Dave Williams, Chief Strategist of 360i, just brought up an old BillG quote from 1996 that “content is king” (speaking of Dave – I tried to find your blog, but no luck!). Content is great, but discoverability is king (see: Google). See where MSN even seems to be going – most of what you hear about today from them are beta’s of new search engines or tools. But content is still exploding online (back in July Technorati was tracking 3MM+ blogs, and last I checked PubSub had 7MM+ sources), and with general information overload becoming even more of an issue, lack of content is just no longer the issue. Finding it all, in a manner that makes sense to you, is it.
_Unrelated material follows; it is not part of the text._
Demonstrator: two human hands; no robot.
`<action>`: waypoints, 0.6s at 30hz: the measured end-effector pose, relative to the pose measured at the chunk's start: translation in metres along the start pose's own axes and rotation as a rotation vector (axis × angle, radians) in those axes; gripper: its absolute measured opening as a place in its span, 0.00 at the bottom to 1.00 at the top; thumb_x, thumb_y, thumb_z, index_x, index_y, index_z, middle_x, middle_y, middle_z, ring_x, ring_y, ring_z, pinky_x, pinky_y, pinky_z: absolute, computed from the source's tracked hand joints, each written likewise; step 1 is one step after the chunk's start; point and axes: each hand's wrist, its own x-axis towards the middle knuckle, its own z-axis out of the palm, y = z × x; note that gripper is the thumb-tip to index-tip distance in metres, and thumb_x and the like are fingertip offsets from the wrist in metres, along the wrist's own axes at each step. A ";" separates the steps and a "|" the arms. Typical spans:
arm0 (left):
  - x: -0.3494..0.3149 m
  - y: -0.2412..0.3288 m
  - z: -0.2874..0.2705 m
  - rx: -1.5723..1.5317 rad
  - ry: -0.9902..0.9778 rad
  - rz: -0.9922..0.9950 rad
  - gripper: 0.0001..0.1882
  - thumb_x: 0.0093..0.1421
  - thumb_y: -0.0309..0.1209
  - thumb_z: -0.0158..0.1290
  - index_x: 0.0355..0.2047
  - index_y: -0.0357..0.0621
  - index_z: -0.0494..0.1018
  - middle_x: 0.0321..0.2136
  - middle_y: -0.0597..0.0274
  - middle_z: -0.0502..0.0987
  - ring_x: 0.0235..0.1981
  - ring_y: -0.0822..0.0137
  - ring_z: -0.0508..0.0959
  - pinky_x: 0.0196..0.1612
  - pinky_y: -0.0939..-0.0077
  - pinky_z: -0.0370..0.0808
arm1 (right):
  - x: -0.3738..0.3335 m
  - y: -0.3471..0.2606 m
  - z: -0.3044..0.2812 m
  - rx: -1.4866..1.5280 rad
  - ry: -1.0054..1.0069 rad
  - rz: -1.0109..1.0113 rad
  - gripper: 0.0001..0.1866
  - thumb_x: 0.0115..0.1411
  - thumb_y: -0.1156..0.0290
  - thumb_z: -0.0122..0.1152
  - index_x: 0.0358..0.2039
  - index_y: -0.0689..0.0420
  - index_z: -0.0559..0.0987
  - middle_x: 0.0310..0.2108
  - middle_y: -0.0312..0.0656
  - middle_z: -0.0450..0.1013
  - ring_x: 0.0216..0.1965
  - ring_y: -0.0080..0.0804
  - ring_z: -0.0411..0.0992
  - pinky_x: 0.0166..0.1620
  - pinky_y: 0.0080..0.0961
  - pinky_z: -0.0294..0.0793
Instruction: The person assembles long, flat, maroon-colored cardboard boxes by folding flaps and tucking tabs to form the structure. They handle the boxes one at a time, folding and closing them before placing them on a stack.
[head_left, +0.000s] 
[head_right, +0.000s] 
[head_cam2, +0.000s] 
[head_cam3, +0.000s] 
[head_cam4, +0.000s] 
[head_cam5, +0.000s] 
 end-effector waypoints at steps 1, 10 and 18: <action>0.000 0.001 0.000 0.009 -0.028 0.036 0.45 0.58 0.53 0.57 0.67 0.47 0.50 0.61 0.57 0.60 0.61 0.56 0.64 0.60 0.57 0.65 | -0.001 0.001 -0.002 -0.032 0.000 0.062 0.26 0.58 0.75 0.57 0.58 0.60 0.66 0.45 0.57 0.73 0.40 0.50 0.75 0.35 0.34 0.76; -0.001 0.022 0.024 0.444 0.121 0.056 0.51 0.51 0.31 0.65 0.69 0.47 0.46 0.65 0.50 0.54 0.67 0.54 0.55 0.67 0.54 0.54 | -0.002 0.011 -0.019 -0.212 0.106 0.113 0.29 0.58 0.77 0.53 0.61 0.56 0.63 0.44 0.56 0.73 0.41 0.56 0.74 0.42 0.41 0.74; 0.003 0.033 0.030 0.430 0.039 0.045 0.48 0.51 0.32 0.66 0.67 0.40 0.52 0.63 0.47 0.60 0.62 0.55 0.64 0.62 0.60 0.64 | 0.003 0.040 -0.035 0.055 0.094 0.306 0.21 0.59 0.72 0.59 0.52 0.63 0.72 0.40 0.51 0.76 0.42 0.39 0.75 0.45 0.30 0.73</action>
Setting up targeted searches on PubSub or Feedster are key to being able to sort through the world of blogs for something relevant. For example, I have PubSub feeds set up for:

“.net academic” - general academic search
“student blogging” – way too many returns, but occasionally I find a link or two
“kevin briody” – like Googling yourself
“microsoft student ambassador” – one of the programs I manage (web site goes up next month)
“msdn student flash” – my official work blog

Lots more, but these are the basics that I scan each day. Which brings me to the point that’s bugging me: everyone talks non-stop about blogs, but blogs are really simply a very easy content publishing engine. RSS (and syndication in general) is what matters. RSS of blogs, site, and search feeds as I outlined, is how people consume all that content in a manner that makes sense to them.

So it doesn’t TRULY matter if your site has a blog (well, commenting is a major reason to have them, but that’s another post), but it had better have syndication (RSS, Atom, RDF, whatever) if you want people to consume your content.

Discoverability + syndication is the key.